● Work item:
Scan the material and copy every line in which "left" appears.

[Opening Data section section]

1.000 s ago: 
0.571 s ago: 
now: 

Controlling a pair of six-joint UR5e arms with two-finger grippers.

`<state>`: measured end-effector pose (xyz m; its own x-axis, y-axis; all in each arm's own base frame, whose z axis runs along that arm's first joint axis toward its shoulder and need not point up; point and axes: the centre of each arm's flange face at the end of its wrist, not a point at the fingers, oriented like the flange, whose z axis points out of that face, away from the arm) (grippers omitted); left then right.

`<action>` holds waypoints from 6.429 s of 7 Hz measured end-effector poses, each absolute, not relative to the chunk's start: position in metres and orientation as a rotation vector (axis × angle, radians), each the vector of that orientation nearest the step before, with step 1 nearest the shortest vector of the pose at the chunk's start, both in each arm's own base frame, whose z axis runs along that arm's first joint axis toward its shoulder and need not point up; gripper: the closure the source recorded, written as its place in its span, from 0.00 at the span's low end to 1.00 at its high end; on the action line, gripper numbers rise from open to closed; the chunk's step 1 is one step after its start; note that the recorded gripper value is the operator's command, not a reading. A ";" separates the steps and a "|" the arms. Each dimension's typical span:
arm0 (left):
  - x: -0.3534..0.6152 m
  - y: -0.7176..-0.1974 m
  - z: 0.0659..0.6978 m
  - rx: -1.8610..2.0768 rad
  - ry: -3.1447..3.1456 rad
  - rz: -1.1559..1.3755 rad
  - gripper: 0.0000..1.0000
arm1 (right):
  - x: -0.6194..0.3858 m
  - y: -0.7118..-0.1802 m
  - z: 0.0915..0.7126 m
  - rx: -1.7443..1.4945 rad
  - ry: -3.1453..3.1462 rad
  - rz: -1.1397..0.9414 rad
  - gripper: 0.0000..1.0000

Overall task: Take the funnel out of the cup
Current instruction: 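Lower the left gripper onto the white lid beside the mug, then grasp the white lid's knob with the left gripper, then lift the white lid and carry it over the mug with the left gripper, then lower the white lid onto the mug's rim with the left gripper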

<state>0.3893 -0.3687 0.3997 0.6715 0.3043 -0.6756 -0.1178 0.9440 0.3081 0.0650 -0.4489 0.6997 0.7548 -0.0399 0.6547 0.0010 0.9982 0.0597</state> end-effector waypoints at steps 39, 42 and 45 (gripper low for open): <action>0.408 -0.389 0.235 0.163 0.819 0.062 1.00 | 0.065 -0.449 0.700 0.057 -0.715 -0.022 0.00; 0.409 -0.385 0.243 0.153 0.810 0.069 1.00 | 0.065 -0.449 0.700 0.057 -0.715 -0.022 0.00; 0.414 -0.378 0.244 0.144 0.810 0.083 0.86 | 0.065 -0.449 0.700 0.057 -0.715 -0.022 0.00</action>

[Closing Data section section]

● Task result:
`<state>`: measured end-effector pose (xyz m; its own x-axis, y-axis; all in each arm's own base frame, whose z axis runs along that arm's first joint axis toward its shoulder and need not point up; point and axes: the centre of each arm's flange face at the end of its wrist, not a point at the fingers, oriented like the flange, whose z axis points out of that face, away from the arm) (grippers omitted); left then right.
arm0 (left):
Current instruction: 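Lower the left gripper onto the white lid beside the mug, then grasp the white lid's knob with the left gripper, then lift the white lid and carry it over the mug with the left gripper, then lower the white lid onto the mug's rim with the left gripper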

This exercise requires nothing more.